We must overcome our fear and work the Fifth Step if we are to make any significant changes in the way we live.  We gather our courage and go on.  We may call our sponsor for reassurance.  Usually, a reminder that we don't have to face our feelings alone makes all the difference in easing our fears.  Working this step with the support of our sponsor and a loving God is a way of putting into practice our decision to allow God to care for our will and our lives.  That decision, like most decisions we make, must be followed with action.  Following our Third Step decision with the action of the Fourth and Fifth Steps will lead to a closer relationship with our Higher Power.
Our understanding of the spiritual principles we have practiced in the first four steps will be enhanced by working the Fifth Step.  We experience honesty by making an admission, just as we did in Step One, but we experience it on a deeper level.  The admission we are about to make to ourselves in Step Five is especially important.  Not only do we open up and tell the truth about ourselves, we also hear this admission from our own lips, breaking the pattern of denial that has plagued us for so long.  We find new levels of honesty, especially self-honesty, when we squarely face the results of our addiction and see the reality of our lives.  The risks we take in this step increase our trust in God and nourish the faith and hope we first experienced in Step Two.  We take our willingness a step further, thereby renewing the decision we made in Step Three.  We draw on the courage we acquired in Step Four and find that we are far more brave than we ever dreamed possible.  This bravery is demonstrated not by our lack of fear but by the action we take in spite of our fear.  We set a time to share our inventory, then we show up and share at the scheduled time.

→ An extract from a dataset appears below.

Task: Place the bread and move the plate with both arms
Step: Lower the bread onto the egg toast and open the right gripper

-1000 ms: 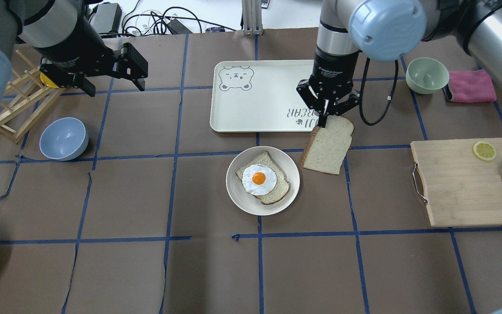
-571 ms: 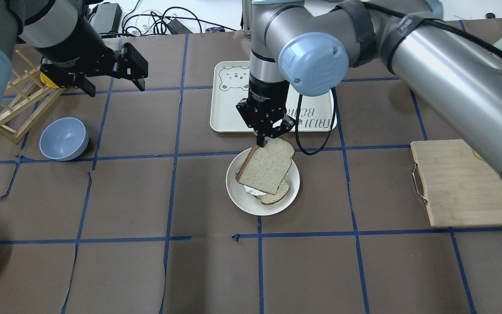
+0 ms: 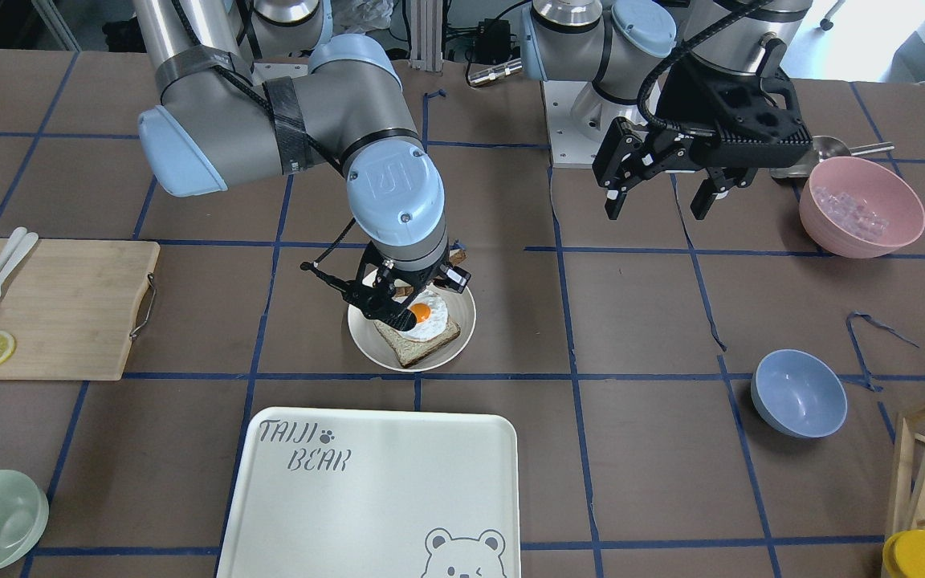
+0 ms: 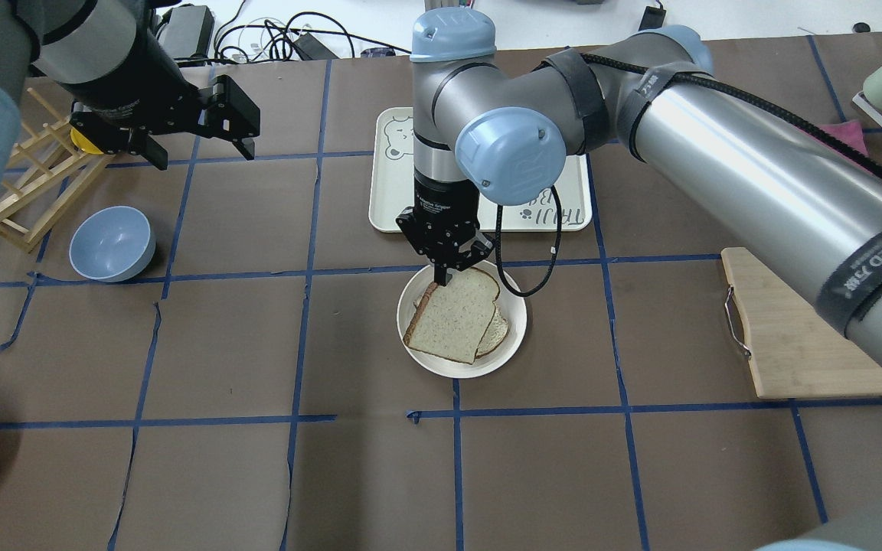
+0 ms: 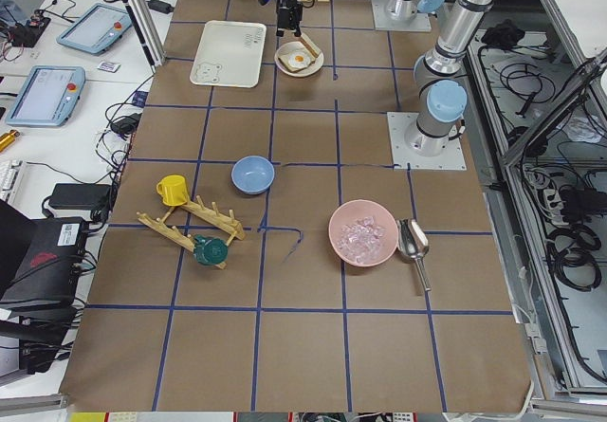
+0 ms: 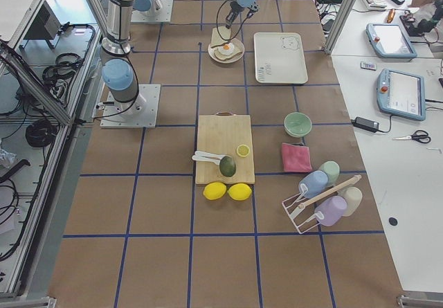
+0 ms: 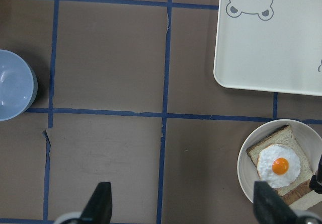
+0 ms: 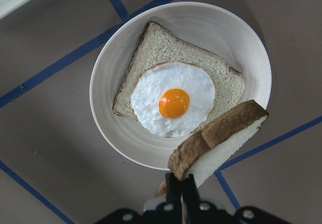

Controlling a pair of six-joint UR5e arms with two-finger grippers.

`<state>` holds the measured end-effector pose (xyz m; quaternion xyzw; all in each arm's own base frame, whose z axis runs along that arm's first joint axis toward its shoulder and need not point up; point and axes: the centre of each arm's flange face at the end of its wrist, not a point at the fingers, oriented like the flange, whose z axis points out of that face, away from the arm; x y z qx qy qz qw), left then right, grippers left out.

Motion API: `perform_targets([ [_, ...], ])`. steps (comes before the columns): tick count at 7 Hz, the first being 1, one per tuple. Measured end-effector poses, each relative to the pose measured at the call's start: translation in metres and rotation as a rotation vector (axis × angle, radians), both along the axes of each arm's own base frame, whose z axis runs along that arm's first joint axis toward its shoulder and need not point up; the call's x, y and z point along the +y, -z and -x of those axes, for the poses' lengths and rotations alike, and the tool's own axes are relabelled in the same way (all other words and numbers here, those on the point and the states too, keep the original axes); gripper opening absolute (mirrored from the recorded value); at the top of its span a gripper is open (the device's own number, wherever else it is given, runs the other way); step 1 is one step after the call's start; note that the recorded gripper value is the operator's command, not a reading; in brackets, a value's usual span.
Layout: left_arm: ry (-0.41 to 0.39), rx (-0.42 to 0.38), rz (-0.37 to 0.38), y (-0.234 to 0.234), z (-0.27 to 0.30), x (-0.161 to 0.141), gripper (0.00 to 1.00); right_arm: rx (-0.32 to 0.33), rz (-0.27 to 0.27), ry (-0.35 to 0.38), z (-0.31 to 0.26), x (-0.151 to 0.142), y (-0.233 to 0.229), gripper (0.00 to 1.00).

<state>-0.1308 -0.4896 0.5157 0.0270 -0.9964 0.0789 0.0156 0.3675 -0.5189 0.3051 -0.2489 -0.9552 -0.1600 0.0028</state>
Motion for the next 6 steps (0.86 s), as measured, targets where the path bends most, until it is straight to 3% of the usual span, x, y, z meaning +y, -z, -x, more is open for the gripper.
perform_targets([
  [1,0.0,0.0,0.0,0.0,0.0,0.0,1.0,0.003,-0.006,-0.003,-0.001,-0.003,0.011,0.0],
  [2,0.0,0.0,0.0,0.0,0.0,0.0,1.0,0.004,-0.008,-0.001,0.0,-0.007,0.019,0.57],
  [4,0.0,0.0,0.0,0.0,0.0,0.0,1.0,0.004,-0.002,0.007,0.003,-0.013,0.027,1.0],
  [6,0.0,0.0,0.0,0.0,0.0,0.0,1.0,-0.003,0.016,0.019,0.005,-0.018,0.021,1.0],
])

Another action which requires courage is our admission to ourselves.  We need to focus particular attention on this aspect of the Fifth Step.  If we don't, we may find the benefits we derive from this step are not as meaningful as they could have been.  As our Basic Text states, "Step Five is not simply a reading of Step Four."  We want to make sure we are acknowledging and accepting the exact nature of our wrongs.  We can even formalize this admission to ourselves if we think it will help.  However, the manner in which we make this admission to ourselves is not as important as the action itself.
We gain a new understanding of the principle of humility as we work this step.  We've most likely been under the impression that we were somehow bigger or more visible than other people.  Through working the Fifth Step, we find that few of our actions deserve exaggerated attention.  Through our self-disclosure, we feel connected with humanity, perhaps for the first time in our lives.
As we share our most personal feelings and our most carefully guarded secrets, we may experience anguish.  However, many of us have looked up and seen unconditional love in the eyes of the person hearing our Fifth Step.  The feelings of acceptance and belonging we experienced at that moment helped us to feel a part of the program.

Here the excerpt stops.